## [Work instructions]
Repeat nothing but the line containing "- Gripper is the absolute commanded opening" and the lines that follow it, up to and including the last line of the data below.

==================================================

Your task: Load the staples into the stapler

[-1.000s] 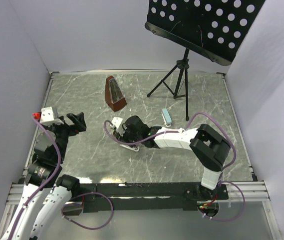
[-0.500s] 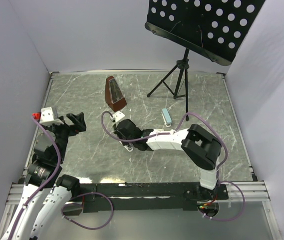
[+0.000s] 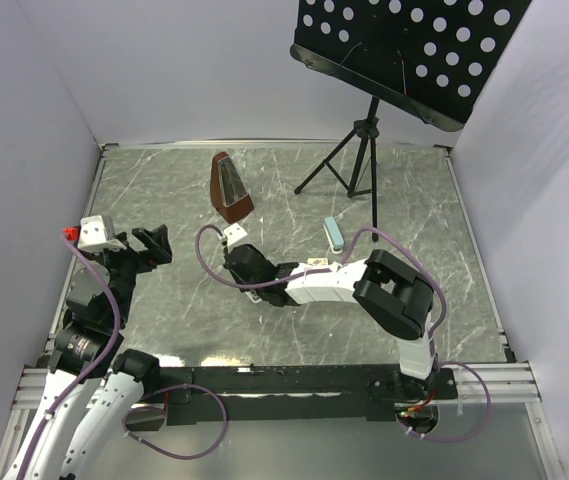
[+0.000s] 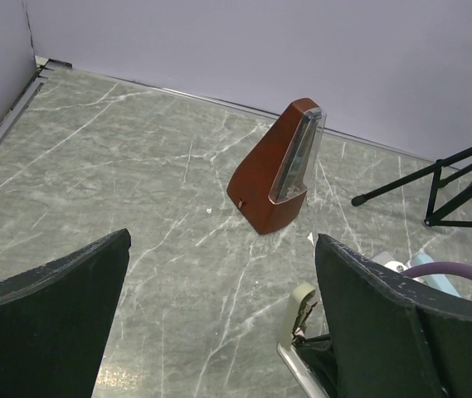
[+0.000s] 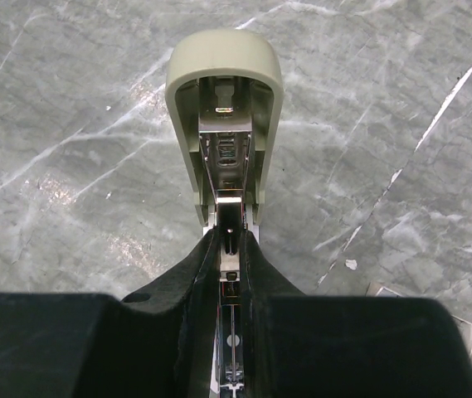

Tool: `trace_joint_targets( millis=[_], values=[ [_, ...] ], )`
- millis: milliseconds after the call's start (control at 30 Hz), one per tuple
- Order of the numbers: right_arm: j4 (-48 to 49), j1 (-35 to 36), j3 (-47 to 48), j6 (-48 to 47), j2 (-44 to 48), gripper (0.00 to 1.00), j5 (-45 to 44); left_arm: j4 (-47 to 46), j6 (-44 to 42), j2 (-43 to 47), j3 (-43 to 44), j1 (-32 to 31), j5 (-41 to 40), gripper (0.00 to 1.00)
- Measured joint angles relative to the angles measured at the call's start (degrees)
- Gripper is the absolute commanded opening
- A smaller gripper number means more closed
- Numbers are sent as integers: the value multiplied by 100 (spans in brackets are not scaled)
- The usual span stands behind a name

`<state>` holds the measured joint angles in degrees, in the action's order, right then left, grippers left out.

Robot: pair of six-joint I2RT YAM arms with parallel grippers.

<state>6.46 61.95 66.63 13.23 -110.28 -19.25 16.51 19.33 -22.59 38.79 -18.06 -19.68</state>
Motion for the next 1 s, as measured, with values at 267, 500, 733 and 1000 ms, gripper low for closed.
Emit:
trace_joint_targets(
  millis=[267,500,733,1000],
  values=[
    [52,28,0,-48,7,41,-83,0,0,2,0,0,37,97],
    [101,44,-118,-111,404,71,-33,0,0,2,0,0,39,97],
    [103,-31,-566,-63,1558,100,-83,0,0,55,0,0,39,97],
    [-791,-879,-601,376,2391,100,496,0,0,79,0,0,39,97]
  ],
)
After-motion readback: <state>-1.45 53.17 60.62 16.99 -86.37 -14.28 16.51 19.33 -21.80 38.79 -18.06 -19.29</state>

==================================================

## [The answer]
- Gripper is the absolute commanded opening
- A smaller gripper number means more closed
- Numbers are sent as integers: the value multiplied by 100 (spans in brackets are not scaled)
- The usual span stands behind a name

`<state>` holds the measured joint angles in degrees, in the action's order, right then left, grippers left out.

Robot: pair of six-joint I2RT YAM arms with parallel grippers.

<state>6.46 61.95 66.63 13.23 -110.28 -19.25 16.51 19.33 -22.59 38.79 -18.06 -19.68</state>
Motion for the next 1 s, as measured, with values at 267, 500, 733 and 1000 ms, gripper low for closed.
Emit:
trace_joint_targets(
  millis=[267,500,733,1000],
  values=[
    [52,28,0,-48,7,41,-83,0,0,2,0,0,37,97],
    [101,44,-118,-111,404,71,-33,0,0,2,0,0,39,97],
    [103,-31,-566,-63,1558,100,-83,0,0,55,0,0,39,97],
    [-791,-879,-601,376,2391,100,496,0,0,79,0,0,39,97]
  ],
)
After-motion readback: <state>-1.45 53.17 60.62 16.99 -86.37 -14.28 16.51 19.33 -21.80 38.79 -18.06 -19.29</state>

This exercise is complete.